[GTP] MMM SEMINAR 7/28/10 @ 10:30AM--Mironov
Silvia Gentile
sgentile at ucar.edu
Wed Jul 21 10:33:15 MDT 2010
MMM SEMINAR NCAR
Effect of Surface Temperature Heterogeneity on Turbulent Mixing in a
Stably Stratified Atmospheric Boundary Layer
Dmitrii V. Mironov
German Weather Service, Offenbach am Main, Germany
Peter P. Sullivan National Center for Atmospheric Research, Boulder CO, USA
Idealized LES of two stably stratified boundary layer (SBL) flows driven
by fixed winds and homogeneous and heterogeneous surface temperature are
compared. The LES data are used to compute statistical moments of the
fluctuating fields (mean wind and mean potential temperature,
second-order and third-order turbulence moments, pressure-velocity and
pressure-scalar co-variances), to estimate terms in the second-moment
budgets, and to assess the relative importance of various terms in
maintaining the budgets. The budgets of the turbulence kinetic energy
(TKE), of the temperature variance, and of the vertical temperature flux
are analyzed. As different from most previous studies, the LES-based
second-moment budgets are estimated with due regard for the sub-grid
scale contributions. These contributions may be substantial,
particularly in the SBL, and should be retained in order to close the
second-moment budgets to a good order. We find the SBL over a
heterogeneous surface is more turbulent with larger variances and TKE,
is better mixed and is deeper compared to its homogeneous counterpart.

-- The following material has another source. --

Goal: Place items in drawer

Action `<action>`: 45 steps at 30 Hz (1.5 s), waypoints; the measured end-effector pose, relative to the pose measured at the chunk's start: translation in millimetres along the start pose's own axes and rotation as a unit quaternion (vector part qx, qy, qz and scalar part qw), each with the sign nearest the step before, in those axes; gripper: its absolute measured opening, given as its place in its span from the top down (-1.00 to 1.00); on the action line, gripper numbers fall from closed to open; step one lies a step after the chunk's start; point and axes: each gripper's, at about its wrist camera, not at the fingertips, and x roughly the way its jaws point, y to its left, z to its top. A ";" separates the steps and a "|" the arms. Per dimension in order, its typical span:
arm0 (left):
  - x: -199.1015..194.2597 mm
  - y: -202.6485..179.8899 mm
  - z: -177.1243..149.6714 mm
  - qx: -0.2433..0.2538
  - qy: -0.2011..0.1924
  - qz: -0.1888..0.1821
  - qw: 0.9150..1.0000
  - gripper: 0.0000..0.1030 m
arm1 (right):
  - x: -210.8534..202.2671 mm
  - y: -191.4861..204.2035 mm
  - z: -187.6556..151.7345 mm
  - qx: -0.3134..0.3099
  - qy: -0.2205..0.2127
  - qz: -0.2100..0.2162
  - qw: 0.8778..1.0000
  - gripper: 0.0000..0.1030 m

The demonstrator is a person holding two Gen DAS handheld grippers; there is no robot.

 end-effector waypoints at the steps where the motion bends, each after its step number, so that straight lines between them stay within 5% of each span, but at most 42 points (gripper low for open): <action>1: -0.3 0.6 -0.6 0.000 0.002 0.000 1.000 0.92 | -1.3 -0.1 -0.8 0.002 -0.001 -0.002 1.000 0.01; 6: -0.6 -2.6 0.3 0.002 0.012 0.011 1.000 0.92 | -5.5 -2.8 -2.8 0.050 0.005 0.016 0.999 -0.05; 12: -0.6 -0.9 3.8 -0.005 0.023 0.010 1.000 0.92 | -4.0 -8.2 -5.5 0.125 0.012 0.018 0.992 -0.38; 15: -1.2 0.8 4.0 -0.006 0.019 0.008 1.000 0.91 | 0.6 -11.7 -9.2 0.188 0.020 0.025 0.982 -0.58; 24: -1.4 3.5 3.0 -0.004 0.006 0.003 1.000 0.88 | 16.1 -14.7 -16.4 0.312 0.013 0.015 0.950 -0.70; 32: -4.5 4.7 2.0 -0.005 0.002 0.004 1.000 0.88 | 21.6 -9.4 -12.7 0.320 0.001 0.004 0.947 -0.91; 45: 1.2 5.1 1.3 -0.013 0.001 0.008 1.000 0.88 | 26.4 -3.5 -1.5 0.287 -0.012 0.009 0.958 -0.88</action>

The latter results are similar to those described by Stoll and
Porte-Agel (2009). Perhaps the most striking difference between the
cases is exhibited in the temperature variance and its budget. Due to
surface heterogeneity, the third-order moment, i.e. the vertical flux of
temperature variance, is non-zero at the surface. Hence, the turbulent
transport term (divergence of the above third-order moment) not only
redistributes the temperature variance in the vertical, but is a net
gain. As a result, the temperature variance in the heterogeneous case is
large near the surface. Motivated by the LES results, possible ways to
incorporate the effect of the sub-grid scale surface temperature
heterogeneity into the SBL turbulence models (parameterization schemes),
including the surface-layer flux-profile relationships, are discussed.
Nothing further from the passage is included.